A TPA Like No Other

As any of you are aware, the bulk of my career was spent working as an ERISA attorney for a couple of third party administration (TPA) firms including one that has truly inspired my work since I left the TPA world.  

Most of my criticism of the 401(k) industry is a result of the horrors I saw working there and the horrors I found about after I left. They were a producing TPA that didn’t fully disclose all their fees and I left in 2007 because I thought the future was full fee disclosure and the people that ran the company would never change with the times. Like crack, they became addicted to a very potent drug called revenue sharing.

This TPA had been making the news for all the wrong reasons. Years after I left, the Department of Labor started to investigate them for a nefarious relationship between the TPA and the auditing firm they referred work to, for the plans that required independent audits.  It was discovered that the two men who had owned the TPA and managed it after selling it to Focus Financial Partners were the trustees of the auditing firm’s 401(k) plan. It was also discovered that the staff accountants from the auditing firm were on the TPA’s payroll. Which of course, begs the question as to who the participants were in the auditing firm’s 401(k) plan?

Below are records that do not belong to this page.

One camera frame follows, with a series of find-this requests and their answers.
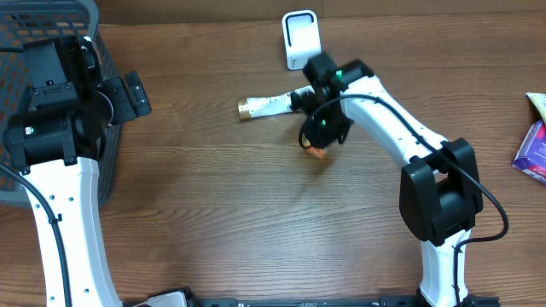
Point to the small orange tissue pack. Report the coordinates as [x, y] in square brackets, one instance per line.
[316, 152]

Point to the white Pantene tube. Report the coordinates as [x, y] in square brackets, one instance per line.
[259, 107]

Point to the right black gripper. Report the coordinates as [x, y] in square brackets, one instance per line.
[321, 141]

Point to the white barcode scanner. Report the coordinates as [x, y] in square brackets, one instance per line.
[301, 37]

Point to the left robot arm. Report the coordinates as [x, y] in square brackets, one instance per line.
[55, 150]

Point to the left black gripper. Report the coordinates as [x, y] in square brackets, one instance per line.
[126, 110]

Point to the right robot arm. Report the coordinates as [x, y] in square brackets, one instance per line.
[439, 196]

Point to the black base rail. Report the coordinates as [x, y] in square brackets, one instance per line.
[183, 296]

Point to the red purple pantyliner pack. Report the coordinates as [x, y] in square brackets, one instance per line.
[530, 157]

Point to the grey plastic mesh basket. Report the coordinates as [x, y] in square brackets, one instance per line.
[28, 21]

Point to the colourful snack bag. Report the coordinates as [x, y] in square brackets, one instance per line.
[538, 100]

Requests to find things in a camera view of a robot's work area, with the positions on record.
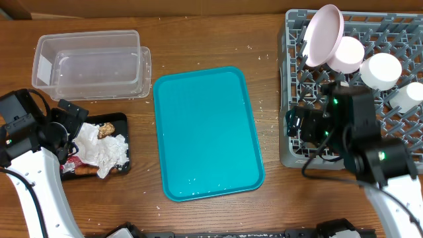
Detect white bowl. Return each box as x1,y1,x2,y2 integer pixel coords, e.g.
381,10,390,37
360,53,402,91

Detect red snack wrapper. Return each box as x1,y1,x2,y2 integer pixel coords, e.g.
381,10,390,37
60,156,85,173

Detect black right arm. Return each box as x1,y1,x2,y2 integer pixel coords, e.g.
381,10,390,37
285,83,422,237

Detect white cup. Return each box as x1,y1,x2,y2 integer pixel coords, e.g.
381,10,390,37
389,82,423,113

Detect black plastic tray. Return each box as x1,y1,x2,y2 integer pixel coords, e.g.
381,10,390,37
60,112,131,181

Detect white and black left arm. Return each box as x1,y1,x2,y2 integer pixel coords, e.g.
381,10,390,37
1,89,89,237

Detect white napkin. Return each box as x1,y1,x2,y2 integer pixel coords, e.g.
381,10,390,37
73,123,104,166
95,134,129,179

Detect brown food chunk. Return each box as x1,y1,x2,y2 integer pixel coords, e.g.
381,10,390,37
97,122,115,139

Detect teal serving tray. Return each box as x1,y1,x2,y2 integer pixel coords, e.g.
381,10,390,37
153,66,265,202

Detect large white plate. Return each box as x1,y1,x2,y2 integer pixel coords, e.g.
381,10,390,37
302,4,344,67

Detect grey dishwasher rack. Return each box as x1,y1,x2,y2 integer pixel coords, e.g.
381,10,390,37
278,9,422,171

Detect small white plate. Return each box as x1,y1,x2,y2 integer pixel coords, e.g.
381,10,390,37
327,36,365,74

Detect clear plastic storage bin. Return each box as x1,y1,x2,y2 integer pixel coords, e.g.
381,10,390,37
32,30,152,101

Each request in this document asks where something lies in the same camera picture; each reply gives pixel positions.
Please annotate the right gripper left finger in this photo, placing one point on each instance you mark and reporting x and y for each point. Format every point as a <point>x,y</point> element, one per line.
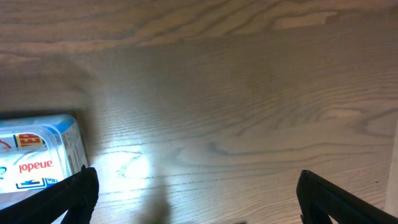
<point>75,196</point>

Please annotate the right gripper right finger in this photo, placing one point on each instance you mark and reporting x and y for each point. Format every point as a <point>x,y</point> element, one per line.
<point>322,202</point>

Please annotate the clear plastic container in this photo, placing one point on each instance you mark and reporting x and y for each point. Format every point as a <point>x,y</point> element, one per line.
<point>62,133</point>

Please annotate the white Panadol box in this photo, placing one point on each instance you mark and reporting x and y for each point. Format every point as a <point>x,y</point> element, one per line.
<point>25,173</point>

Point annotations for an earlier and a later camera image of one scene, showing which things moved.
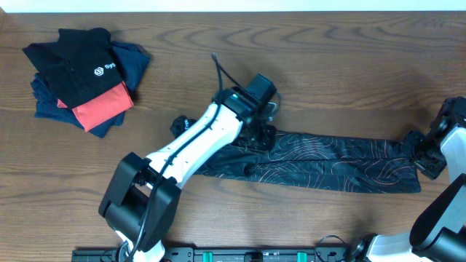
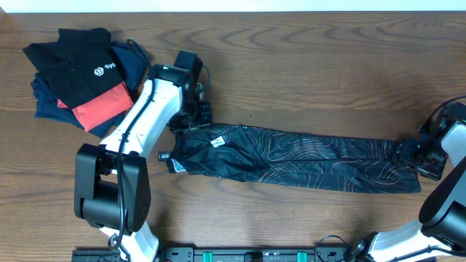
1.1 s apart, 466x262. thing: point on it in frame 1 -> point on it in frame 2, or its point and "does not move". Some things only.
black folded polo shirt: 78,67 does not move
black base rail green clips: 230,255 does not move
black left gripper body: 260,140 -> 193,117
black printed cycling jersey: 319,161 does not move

Why would a TPA go through the whole trouble of starting an auditing firm to produce audits that were not independent? Perhaps to hide poor administration or hidden fees. This TPA never disclosed revenue sharing payments and their parent company insisted that they do so. So in 2008, they invented a fee that never existed before to justify their act of pocketing revenue sharing.

Needless to say, the TPA has been hemorrhaging clients since the story broke and the two men who ran the company were put out to pasture. It was just announced that the TPA was merging with a fellow TPA from the Focus Family, in order to bury their name.

I am glad they buried the name because that name in the 401(k) industry stood for hidden fees, poor administration, and apparently, fraudulent audit reports.  I am also glad that 70+ employees there will still be gainfully employed because they should no longer suffer for the apparent illegal acts of two men.